Before we go nuclear, though, let’s try a few things. First off, if you can boot into Windows—and it sounds like you can—I’m not sure there’s anything you can uninstall that will help you. The last major Windows 10 update that would have probably affected you was the big 1909 update from November. There have been a number of piecemeal updates since then, but I can’t think of one that’s been especially problematic. Oh, except for KB4535996, which even Microsoft suggested users uninstall.
So, let’s start there. Pull up Windows Update, click on View Update History, click on Uninstall Updates, and look to see if you can uninstall KB4535996. If you can, great! If not, there goes that troubleshooting technique.
While you’re here, maybe check to see if there are any additional Windows updates you can install. It’s a long shot, but perhaps something has arrived that could fix whatever issues your Windows installation is struggling to deal with. And since you’re using Boot Camp to run Windows on your Mac, pull up Apple Software Update and make sure there aren’t any new drivers or updates to install.

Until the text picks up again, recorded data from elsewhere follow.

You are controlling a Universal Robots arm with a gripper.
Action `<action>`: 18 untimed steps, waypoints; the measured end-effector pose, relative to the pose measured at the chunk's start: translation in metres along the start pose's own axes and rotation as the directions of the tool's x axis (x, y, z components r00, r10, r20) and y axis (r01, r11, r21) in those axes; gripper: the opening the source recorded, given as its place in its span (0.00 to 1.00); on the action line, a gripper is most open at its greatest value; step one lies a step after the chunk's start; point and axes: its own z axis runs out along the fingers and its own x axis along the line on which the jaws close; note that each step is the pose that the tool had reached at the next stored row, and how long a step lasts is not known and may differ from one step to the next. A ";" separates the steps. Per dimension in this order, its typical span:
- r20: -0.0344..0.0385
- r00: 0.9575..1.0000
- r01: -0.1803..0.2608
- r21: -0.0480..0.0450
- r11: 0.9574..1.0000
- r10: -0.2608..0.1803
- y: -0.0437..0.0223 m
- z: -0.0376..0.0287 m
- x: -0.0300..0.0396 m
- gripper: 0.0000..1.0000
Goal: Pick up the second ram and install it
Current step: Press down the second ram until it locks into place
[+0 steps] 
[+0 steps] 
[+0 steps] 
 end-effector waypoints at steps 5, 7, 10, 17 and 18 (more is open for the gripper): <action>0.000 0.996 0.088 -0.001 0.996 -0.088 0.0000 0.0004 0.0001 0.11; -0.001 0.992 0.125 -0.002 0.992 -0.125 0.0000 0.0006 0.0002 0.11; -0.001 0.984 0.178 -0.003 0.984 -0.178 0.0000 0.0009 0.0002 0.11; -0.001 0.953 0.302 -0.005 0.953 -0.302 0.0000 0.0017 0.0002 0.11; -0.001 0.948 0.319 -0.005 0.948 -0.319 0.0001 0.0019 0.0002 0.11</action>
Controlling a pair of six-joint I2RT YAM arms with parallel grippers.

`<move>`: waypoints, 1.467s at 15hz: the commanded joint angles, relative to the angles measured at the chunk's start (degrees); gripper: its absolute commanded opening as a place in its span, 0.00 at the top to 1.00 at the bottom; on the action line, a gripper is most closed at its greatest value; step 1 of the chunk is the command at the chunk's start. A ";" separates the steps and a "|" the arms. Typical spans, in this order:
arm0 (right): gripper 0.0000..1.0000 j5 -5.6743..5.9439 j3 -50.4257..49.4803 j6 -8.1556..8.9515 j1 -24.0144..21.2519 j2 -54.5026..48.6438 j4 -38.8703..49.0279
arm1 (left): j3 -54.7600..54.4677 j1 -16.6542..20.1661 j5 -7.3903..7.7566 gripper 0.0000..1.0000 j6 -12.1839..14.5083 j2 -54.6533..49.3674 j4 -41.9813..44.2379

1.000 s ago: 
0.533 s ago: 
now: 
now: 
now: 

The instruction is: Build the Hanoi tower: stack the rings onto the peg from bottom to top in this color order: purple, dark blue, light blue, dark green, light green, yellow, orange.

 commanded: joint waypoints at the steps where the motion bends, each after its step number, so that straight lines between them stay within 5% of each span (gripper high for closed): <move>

Finally, try reinstalling Boot Camp’s Windows Support Drivers, which might magically cure whatever is causing your system to blue screen upon launch. There’s no guarantee this will fix things, but it’s worth exploring before you take more drastic measures.
While you’re in Windows, you can also open up an elevated command prompt (search for “Command Prompt” in the Start Menu, right click on it, and select “Run as administrator”). From there, try running a simple “chkdsk /f” to conform there aren’t any issues with your file system. You can also try “chkdsk /r /f” for a much more thorough analysis and fixing process, but it’ll take a lot longer. If your hard drive is failing and that’s the reason behind your Windows issues, it’s also possible you might not get any additional information from chkdsk. You’ll want to use some other techniques to confirm you’re ok (or headed toward disaster).
You can also run “sfc /verifyonly” followed by “sfc /scannow” in the same elevated command prompt. If the first command found any corruption in your Windows system files, the second command should fix them.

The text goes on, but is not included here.